→ **Work required**
Begin with the first line of the entries below. Copy each line exactly, stopping after the one that contains "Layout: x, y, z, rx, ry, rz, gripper".

→ **Records for this exercise**

_ _ _ _

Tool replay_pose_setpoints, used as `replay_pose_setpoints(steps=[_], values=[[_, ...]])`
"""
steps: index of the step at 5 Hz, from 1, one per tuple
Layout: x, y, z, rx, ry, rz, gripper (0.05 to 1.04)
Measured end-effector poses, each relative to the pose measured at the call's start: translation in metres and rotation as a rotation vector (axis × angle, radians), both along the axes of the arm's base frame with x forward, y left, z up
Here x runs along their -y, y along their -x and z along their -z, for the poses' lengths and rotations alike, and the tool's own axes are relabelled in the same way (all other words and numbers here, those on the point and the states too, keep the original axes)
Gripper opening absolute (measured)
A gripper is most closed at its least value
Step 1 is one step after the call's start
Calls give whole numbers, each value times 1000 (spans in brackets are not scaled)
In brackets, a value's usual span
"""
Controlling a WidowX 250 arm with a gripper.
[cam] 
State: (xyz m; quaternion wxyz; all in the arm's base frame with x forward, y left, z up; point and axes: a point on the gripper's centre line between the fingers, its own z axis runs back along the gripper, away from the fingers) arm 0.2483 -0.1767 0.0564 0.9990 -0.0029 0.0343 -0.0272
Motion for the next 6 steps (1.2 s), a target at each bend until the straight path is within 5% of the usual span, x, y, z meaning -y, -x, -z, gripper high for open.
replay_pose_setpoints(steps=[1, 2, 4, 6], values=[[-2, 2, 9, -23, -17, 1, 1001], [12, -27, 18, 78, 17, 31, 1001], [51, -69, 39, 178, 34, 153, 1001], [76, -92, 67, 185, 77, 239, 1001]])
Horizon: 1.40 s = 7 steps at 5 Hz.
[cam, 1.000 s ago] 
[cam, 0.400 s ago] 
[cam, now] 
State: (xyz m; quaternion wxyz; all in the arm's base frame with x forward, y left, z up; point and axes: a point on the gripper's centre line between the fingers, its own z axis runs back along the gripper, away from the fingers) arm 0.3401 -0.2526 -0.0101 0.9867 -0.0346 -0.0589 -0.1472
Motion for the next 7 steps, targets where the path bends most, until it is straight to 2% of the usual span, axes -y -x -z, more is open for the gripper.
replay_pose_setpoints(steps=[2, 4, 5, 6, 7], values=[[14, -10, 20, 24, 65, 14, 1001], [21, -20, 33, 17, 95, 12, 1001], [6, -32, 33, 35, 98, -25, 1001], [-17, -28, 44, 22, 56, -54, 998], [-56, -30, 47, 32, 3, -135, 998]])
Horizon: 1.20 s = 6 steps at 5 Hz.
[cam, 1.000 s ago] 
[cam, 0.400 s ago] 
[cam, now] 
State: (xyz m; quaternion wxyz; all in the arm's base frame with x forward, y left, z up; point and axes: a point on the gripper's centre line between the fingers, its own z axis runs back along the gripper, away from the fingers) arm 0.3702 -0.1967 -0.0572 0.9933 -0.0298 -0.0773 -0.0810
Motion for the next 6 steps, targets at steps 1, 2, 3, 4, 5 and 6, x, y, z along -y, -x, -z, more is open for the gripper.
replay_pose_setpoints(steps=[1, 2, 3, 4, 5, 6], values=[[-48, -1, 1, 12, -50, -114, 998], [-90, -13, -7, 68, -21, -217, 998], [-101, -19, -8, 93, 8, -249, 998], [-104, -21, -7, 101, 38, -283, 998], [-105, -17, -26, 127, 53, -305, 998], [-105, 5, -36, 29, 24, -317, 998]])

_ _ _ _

→ **Exercise output**
Tool replay_pose_setpoints, used as `replay_pose_setpoints(steps=[_], values=[[_, ...]])`
"""
steps: index of the step at 5 Hz, from 1, one per tuple
Layout: x, y, z, rx, ry, rz, gripper (0.05 to 1.04)

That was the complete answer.